Hadzi Lega M, Daneva Markova A, Stefanovic M, Tanturovski M. Interleukin 6 and fetal fibronectin as a predictors of preterm delivery in symptomatic patients. Bosn J of Basic Med Sci [Internet]. 2015Jan.8 [cited 2021Oct.21];15(1):51-6. Available from: https://www.bjbms.org/ojs/index.php/bjbms/article/view/93
Section
Translational and Clinical Research

INTRODUCTION

Preterm delivery is defined as the delivery before completing 37 weeks of gestation. It is and a leading cause of neonatal mortality and morbidity worldwide. The rate of preterm births has been estimated to be about 15 million, which accounts for 11.1% of all live births worldwide [1]. Individual countries’ incidence rates are highly dependent on the degree of development and range from 5% in the most developed European countries to 18% in several African countries [1]. More than 60% of all preterm births are registered in the underdeveloped regions of sub-Saharan Africa and South Asia, and at the same time these are the regions that account for 52% of all global live births [1].

In an effort to prevent serious neonatal mortality and morbidity, women diagnosed with threatened preterm labor are hospitalized and tocolytics and corticosteroids are administered to them. Most randomized studies on the use of tocolytics for treatment of threatened preterm labor demonstrate a significant delay in delivery of about 7 days, but no significant reduction in the incidence of preterm delivery and consequential neonatal mortality and morbidity [2,3]. Early detection and confirmation of preterm labor is difficult, since the initial symptoms are often mild, and the later symptoms manifest when the process is beyond intervention.

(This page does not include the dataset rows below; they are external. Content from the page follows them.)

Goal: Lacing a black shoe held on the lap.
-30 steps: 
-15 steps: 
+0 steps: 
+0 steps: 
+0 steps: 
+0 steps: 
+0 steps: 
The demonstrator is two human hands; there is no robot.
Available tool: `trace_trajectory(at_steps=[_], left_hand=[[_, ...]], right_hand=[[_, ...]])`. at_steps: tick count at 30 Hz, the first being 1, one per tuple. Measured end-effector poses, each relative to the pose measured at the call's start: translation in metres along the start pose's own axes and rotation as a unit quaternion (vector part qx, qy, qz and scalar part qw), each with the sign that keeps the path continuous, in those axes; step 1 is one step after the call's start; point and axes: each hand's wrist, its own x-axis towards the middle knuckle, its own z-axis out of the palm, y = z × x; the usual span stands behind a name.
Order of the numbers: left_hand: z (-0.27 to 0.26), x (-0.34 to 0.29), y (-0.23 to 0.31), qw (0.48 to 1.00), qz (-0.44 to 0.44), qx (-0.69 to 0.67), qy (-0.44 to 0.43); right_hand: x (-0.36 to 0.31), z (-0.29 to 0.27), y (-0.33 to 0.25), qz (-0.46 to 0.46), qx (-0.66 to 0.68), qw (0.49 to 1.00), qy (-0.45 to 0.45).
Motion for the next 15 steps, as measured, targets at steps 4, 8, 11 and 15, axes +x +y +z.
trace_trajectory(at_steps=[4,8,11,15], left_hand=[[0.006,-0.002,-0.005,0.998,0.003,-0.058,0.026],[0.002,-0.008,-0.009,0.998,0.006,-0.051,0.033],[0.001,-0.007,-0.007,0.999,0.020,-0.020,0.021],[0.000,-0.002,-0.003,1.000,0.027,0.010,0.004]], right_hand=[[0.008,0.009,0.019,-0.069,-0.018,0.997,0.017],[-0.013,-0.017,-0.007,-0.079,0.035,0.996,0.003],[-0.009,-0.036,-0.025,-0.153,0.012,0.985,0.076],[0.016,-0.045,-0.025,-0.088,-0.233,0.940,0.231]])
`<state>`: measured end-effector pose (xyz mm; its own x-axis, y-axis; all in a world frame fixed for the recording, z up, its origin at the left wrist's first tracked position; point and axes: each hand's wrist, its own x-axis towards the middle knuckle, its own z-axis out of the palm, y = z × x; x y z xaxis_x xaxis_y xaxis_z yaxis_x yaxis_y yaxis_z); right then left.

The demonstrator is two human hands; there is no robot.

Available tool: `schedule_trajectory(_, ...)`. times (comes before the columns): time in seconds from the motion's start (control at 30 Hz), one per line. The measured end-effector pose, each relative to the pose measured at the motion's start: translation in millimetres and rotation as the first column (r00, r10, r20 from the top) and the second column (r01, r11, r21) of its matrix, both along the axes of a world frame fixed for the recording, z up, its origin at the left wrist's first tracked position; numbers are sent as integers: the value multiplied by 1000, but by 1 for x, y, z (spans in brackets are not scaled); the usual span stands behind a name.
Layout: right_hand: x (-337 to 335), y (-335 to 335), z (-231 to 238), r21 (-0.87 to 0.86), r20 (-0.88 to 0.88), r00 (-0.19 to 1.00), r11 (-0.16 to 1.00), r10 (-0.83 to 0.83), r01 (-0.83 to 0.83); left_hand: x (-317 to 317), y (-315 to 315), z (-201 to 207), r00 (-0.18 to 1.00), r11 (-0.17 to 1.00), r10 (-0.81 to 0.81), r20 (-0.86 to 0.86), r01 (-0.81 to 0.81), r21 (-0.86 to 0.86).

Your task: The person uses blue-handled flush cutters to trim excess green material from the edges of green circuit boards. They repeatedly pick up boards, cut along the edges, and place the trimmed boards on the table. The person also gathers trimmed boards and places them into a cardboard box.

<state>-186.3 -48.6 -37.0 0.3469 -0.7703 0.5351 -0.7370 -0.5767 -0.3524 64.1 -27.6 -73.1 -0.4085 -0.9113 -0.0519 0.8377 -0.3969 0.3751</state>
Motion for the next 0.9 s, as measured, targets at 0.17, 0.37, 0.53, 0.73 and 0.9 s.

Preterm birth has been ranked among the top 10 causes of global burden of disease, making the reduction of the incidence of preterm labor to be the main goal of the global community [4].

In the past three decades there have been many efforts to develop the appropriate methods that will correctly predict preterm delivery. Obstetric history, clinical symptoms, epidemiological risk factors, maternal indicators, such as age and anthropometric parameters, pregnancy characteristics (e.g. bleeding), different physical examination parameters and biological markers were considered as potential predictive factors. Unfortunately, most of these methods are neither sensitive nor specific enough [5,6].

One of the most studied biochemical markers used to predict preterm labor is fetal fibronectin (fFN). The isolation of this glycoprotein in the cervical-vaginal fluid (CVF) indicates a choriodecidual disruption [7]. fFN is usually absent from the CVF starting at the 24th gestational week until near the delivery term. In a study by Goldenberg and al., involving women undergoing routine screening at 24-26 weeks of gestation, 3-4% of the tested population had CVF positive for fFN, and all of these patients had a significantly increased risk of preterm delivery [7-10].

Positive fFN tests at 22nd-24th gestational week predicted more than half of the spontaneous preterm deliveries before 28th week of gestation, with a calculated sensitivity of 63% [7]. Another study conducted on asymptomatic pregnant women revealed that a positive fFN test increased the relative risk of delivery before 34 weeks of gestation with a pooled likelihood ration (LR) of 4.0 (95% CI: 2.9-5.5) and a corresponding summed LR for a negative test of 0.78 (95% CI 0.72-0.84) [9]. The most important characteristic of the fFN test, when taking into account its clinical applicability and use, was its negative predictive value (NPV) [10].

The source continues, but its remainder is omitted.